Recently I though about creating custom operations and layers in pytorch.
The problem is, all of the examples I have seen so far had something to do with the input in one way or another.
But what if what I’m going to do does not have any direct interactions with the input data itself.
Suppose, I want to have a branch variable and let the network tune it. in order to, for example, add a layer or not.
I cant understand how I’m supposed to do it!
I know I should create a new parameter for example :
#and the new parameter!
self.mybranch = nn.Parameter(torch.zeros(1))
and add it to model parameters :
def register_hook(self):
self.register_parameter( 'mybranch' , self.mybranch )
print('parameters registered!')
and build my model for example:
self.conv1 = nn.Conv2d(3, 10, kernel_size=[3, 3], stride=(1, 1), padding=(1, 1))
self.conv1_relu = nn.ReLU(inplace=True)
self.conv2 = nn.Conv2d(10, 15, kernel_size=[3, 3], stride=(1, 1), padding=(1, 1))
self.conv2_relu = nn.ReLU(inplace=True)
self.conv3 = nn.Conv2d(15, 15, kernel_size=[3, 3], stride=(1, 1), padding=(1, 1))

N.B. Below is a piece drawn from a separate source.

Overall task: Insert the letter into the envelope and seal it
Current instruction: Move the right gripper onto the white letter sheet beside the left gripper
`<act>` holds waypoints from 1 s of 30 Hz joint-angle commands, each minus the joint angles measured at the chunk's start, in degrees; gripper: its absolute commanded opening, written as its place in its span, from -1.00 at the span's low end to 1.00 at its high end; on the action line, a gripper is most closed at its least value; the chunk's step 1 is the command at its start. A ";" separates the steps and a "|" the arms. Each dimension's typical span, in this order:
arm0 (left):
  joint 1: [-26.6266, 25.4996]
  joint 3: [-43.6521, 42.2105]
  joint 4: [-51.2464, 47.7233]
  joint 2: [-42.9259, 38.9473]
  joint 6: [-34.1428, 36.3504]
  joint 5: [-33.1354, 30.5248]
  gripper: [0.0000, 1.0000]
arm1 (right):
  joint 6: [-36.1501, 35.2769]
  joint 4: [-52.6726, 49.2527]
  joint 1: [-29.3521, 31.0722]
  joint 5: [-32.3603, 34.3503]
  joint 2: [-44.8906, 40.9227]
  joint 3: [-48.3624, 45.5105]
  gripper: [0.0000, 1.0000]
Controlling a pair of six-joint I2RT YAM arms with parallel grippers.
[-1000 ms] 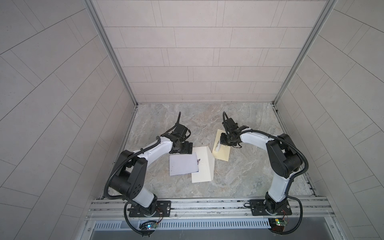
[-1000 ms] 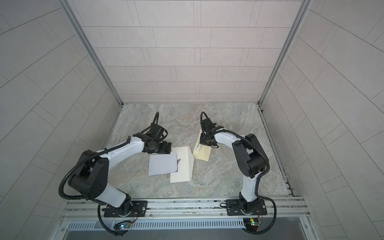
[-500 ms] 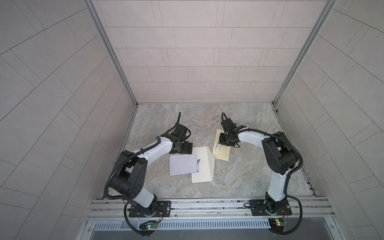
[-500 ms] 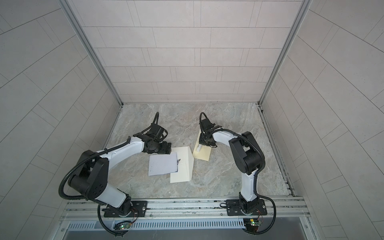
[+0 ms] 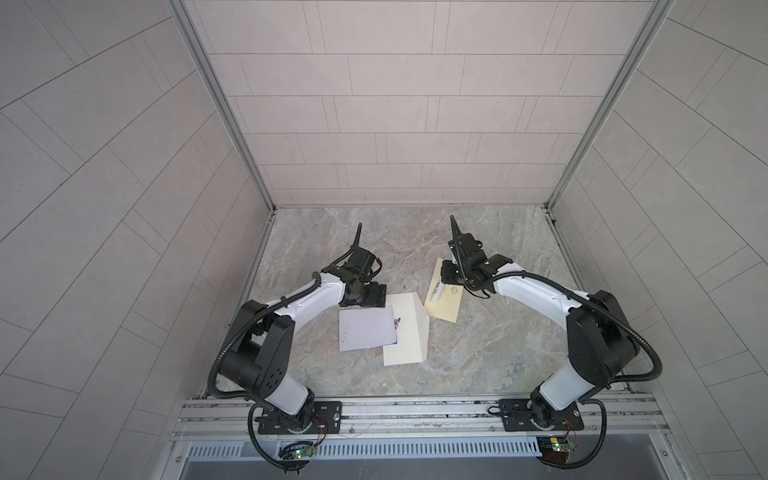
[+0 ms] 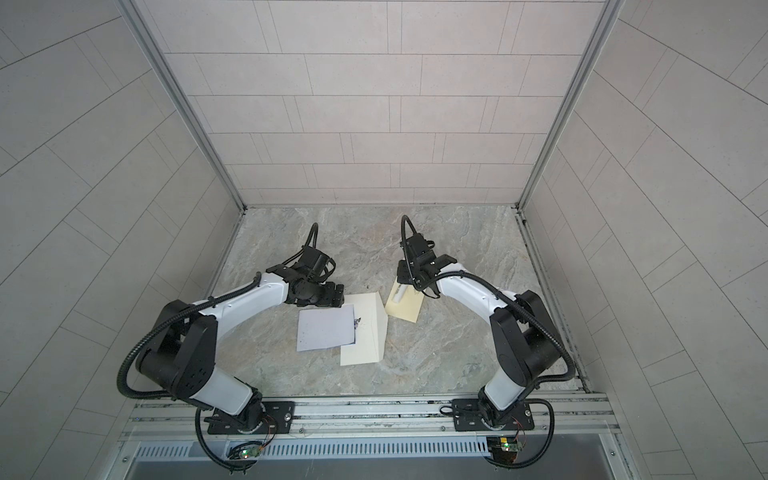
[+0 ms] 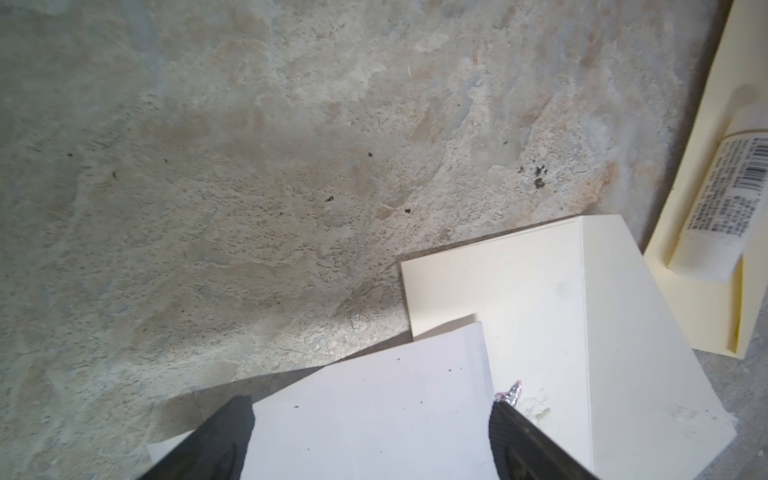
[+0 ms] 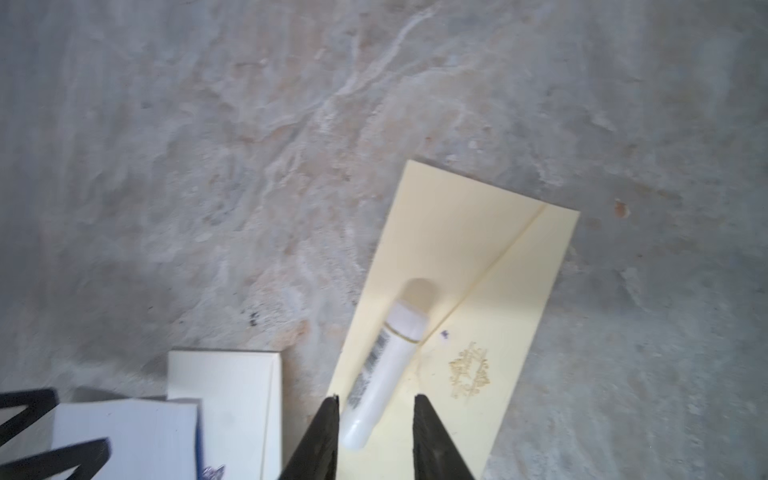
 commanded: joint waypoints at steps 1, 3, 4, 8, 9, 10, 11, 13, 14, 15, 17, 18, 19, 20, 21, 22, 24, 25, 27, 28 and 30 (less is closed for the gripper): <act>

self.conv3_relu = nn.ReLU(inplace=True)
self.linear1 = nn.Linear(20, 10)
and then in forward I’d write :
def forward(self, x):
out = self.conv1(x)
out = self.conv1_relu(out)
out = self.conv2(out)
out = self.conv2_relu(out)
if (self.mybranch.item() <1 ) :
out = self.conv3(out)
out = self.conv3_relu(out)
out = self.linear1(out)
return out
before initiating the training loop, I register the parameter in my model :
model.register_hook()
and then inside my training loop I’d do :
...
output = model(input_var)
loss = criterion(output, target_var)
loss.add(model.mybranch)
optimizer.zero_grad()
loss.backward()
optimizer.step()
but this doesn’t work and I believe its because mybranch
is not in the graph itself. Although I added my parameter to the model using register_parameter
hook, since there is no interaction between my variable/parameter with the input, I simply can’t get it in the graph! and thus make the loss affect it.
what should I do in such situations?